The data that gets downloaded comes in different frequencies, however, they computational sequence keys will always be the same. For example if video v0 exists in glove embeddings, then v0 should exist in other computational sequences as well. The data with different frequency is applicable for machine learning tasks, however, sometimes the data needs to be aligned. The next stage is to align the data according to a modality. For example we would like to align all computational sequences according to the labels of a dataset. First, we fetch the opinion segment labels computational sequence for CMU-MOSI.
>>> cmumosi_highlevel.add_computational_sequences(mmdatasdk.cmu_mosi.labels,'cmumosi/')
Next we align everything to the opinion segment labels.
>>> cmumosi_highlevel.align('Opinion Segment Labels')
Opinion Segment Labels is the key for the labels we just fetched. Since every video has multiple segments according to annotations and timing in opinion segment labels, each video will also be accompanied by a [x] where x denotes which opinion segment the computational sequence information belongs to; for example v0[2] denotes third segment of v0 (starting from [0]).
Word Level Alignement:
In recent papers, it has been a common practice to perform word-level alignment. To do this with the mmdatasdk, we can do the following:
>>> from mmsdk import mmdatasdk
>>> cmumosi_highlevel=mmdatasdk.mmdataset(mmdatasdk.cmu_mosi.highlevel,'cmumosi/')
>>> cmumosi_highlevel.align('glove_vectors',collapse_functions=[myavg])
>>> cmumosi_highlevel.add_computational_sequences(mmdatasdk.cmu_mosi.labels,'cmumosi/')
>>> cmumosi_highlevel.align('Opinion Segment Labels')

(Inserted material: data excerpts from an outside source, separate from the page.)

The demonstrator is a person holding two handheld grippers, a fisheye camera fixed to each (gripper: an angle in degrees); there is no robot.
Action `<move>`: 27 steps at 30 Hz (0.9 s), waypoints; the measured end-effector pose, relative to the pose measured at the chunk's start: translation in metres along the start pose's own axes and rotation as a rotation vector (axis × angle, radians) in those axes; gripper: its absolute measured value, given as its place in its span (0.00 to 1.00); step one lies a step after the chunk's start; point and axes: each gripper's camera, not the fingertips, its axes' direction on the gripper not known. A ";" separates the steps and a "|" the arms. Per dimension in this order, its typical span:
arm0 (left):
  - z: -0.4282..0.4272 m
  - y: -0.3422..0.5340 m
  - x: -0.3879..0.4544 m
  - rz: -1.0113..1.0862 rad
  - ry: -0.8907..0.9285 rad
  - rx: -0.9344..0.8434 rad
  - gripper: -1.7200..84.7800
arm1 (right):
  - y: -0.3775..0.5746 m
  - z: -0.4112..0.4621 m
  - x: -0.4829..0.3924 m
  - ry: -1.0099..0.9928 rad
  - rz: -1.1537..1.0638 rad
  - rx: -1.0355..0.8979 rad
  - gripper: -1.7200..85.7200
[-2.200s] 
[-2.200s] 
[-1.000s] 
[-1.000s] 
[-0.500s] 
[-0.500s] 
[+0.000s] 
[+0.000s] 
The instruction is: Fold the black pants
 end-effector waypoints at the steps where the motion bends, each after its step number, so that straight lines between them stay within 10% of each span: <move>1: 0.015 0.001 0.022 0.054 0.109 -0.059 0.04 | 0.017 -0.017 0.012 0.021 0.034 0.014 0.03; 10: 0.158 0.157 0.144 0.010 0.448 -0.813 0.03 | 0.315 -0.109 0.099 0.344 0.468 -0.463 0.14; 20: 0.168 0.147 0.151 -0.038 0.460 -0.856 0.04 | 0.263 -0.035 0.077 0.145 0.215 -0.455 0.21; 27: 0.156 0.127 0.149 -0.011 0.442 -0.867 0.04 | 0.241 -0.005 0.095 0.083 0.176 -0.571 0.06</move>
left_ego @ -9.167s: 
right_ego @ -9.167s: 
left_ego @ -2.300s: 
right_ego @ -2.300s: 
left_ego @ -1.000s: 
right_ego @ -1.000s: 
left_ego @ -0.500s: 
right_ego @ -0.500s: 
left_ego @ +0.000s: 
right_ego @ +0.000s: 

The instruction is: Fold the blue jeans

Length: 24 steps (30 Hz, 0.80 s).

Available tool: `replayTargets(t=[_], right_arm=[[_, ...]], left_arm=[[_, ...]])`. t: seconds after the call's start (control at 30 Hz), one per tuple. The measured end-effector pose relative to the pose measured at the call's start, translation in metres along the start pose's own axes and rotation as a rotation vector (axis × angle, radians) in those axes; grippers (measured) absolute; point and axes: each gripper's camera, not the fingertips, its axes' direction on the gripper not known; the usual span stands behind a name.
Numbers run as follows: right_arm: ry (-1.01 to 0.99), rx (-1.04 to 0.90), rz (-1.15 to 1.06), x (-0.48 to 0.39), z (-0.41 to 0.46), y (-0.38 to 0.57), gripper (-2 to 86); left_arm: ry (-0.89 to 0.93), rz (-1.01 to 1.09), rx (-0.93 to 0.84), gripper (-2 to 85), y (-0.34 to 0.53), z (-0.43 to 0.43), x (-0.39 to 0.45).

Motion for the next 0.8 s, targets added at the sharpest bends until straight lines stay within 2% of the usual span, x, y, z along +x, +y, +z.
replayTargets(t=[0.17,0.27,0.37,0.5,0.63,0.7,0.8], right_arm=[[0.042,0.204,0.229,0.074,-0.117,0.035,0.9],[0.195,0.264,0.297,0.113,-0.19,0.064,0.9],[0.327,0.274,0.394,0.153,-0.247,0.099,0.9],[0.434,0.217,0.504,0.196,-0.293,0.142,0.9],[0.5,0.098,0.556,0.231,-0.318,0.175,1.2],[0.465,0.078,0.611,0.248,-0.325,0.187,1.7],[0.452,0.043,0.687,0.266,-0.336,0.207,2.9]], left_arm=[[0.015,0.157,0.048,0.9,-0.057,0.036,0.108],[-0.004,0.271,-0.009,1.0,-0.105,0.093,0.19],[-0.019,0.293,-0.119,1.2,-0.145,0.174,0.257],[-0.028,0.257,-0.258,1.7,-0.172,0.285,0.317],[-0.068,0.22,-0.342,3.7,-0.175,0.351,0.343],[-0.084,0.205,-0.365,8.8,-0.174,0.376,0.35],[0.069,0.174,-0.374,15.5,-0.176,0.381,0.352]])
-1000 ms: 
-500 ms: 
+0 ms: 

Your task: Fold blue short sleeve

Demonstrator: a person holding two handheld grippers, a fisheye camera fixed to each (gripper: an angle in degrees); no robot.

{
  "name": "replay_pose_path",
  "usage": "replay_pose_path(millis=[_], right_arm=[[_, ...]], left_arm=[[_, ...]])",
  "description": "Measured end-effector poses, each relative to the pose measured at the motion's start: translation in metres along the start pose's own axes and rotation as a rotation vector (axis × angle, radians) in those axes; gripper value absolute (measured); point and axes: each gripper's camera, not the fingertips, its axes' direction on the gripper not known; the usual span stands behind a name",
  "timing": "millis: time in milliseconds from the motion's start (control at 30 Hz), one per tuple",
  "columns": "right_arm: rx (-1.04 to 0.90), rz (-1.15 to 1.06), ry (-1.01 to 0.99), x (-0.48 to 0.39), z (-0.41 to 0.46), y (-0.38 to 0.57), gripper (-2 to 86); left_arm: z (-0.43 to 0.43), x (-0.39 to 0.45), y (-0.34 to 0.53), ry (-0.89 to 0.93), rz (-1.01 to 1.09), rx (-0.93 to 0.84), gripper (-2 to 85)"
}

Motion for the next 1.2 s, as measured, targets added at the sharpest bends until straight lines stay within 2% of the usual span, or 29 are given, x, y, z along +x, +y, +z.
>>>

we first aligned everything to the glove_vectors modality and then we align to the Opinion Segment Labels. Please note that with the alignment to the glove_vectors, we ask the align function to also collapse the other modalities. This basically means summarize the other modalities based on a set of functions. The functions all receive two argument intervals and features. Intervals is a m times 2 and features is a m times n matrix. The output of the functions should be 1 times n. For example the following function ignores intervals and just takes the average of the input features:
import numpy
def myavg(intervals,features):
return numpy.average(features,axis=0)
Multiple functions can be passed to collapse_functions, each of them will be applied one by one and will be concatenated as the final output.
To cite the CMU Multimodal SDK:
@inproceedings{zadeh2018multi,
title={Multi-attention recurrent network for human communication comprehension},
author={Zadeh, Amir and Liang, Paul Pu and Poria, Soujanya and Vij, Prateek and Cambria, Erik and Morency, Louis-Philippe},
booktitle={Thirty-Second AAAI Conference on Artificial Intelligence},
year={2018}
}
To acquire citations for all computational sequence resources you have used simply call the bib_citations method either from an mmdataset or computational_sequence object:
>>> mydataset.bib_citations(open('mydataset.bib','w'))
>>> mycompseq.bib_citations(open('mycompseq.bib','w'))
This will output all the citations for what you have used. You may need to remove duplicates.